Uttar Pradesh Chief Minister Yogi Adityanath was reprimanded sharply by the Election Commission on Friday, five days after he referred to the Indian Army as "Modiji ki Sena", or Prime Minister Narendra Modi's army, at an election rally in Uttar Pradesh. "Be careful in your utterances in the future," news agency PTI quoted the poll body as saying.   

Yogi Adityanath had made the controversial remark at a rally in Ghaziabad on Sunday. "Congress people used to serve terrorists biryani, but Modiji's Sena (Prime Minister Narendra Modi's Army) gives them only bullets and bombs. That's the difference. Congress people use "ji" for terrorists like Masood Azhar, but under the leadership of PM Modi, the BJP government is breaking the backs of terrorists by striking their camps," he said.
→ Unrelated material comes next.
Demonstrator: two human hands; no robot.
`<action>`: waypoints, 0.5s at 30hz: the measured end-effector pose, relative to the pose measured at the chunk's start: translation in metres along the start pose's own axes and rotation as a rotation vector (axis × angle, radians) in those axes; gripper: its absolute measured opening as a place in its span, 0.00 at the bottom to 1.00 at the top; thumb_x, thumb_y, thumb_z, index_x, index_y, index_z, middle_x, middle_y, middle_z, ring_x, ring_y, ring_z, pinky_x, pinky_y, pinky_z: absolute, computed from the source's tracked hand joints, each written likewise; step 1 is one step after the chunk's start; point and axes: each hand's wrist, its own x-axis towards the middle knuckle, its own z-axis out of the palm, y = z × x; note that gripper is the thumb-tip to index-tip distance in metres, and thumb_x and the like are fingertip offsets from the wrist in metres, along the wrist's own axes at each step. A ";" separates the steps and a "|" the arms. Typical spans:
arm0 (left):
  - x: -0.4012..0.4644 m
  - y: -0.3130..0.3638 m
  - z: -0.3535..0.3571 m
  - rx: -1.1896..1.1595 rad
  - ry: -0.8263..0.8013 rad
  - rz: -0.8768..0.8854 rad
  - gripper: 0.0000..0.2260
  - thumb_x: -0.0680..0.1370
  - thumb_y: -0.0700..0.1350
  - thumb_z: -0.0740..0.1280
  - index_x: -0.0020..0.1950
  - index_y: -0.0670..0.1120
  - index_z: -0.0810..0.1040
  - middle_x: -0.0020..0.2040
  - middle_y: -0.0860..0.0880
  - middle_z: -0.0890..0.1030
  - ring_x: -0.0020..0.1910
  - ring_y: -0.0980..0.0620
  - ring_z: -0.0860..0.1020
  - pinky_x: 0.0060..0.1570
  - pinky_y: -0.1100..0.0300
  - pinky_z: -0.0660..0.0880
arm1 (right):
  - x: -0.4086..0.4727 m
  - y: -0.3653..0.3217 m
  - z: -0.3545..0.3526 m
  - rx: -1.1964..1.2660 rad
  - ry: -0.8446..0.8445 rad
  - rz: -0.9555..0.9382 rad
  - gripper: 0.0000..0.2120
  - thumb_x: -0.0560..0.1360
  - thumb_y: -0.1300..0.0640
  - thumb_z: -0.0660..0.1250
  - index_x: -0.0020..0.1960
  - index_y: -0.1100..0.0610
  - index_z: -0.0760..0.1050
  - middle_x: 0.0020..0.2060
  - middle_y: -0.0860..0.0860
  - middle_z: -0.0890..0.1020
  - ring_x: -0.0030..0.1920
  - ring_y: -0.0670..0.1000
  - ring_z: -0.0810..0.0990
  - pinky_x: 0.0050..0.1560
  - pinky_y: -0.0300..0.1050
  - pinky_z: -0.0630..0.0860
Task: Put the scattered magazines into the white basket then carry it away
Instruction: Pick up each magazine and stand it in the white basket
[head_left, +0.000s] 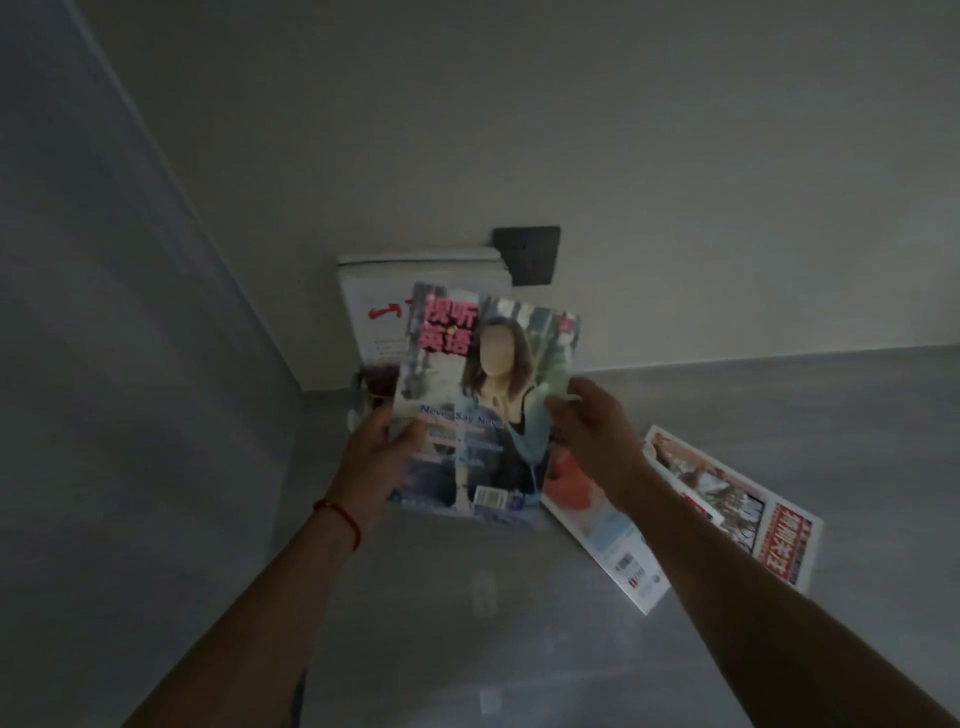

The comment was not received well by opposition leaders and former army officials, who maintained that apolitical entities such as the armed forces should not be dragged into electoral politics. "It is shocking to hear the Uttar Pradesh Chief Minister referring to the Indian Army as the 'Modi Sena'. Such blatant usurping of our beloved Indian Army is an insult and a humiliation," said West Bengal Chief Minister Mamata Banerjee.

Even Union Minister VK Singh rebuked Yogi Adityanath, saying that the "army does not belong to any individual but to the entire nation". 

Former Navy chief Admiral L Ramdas (retired) asked the Election Commission to look into possible violation of the poll code, following which it sought an explanation from Yogi Adityanath yesterday.

Yogi Adityanath made the remark despite the Election Commission issuing clear instructions last month that the armed forces, being "apolitical and neutral stakeholders in a modern democracy", should not be brought up in poll campaigns.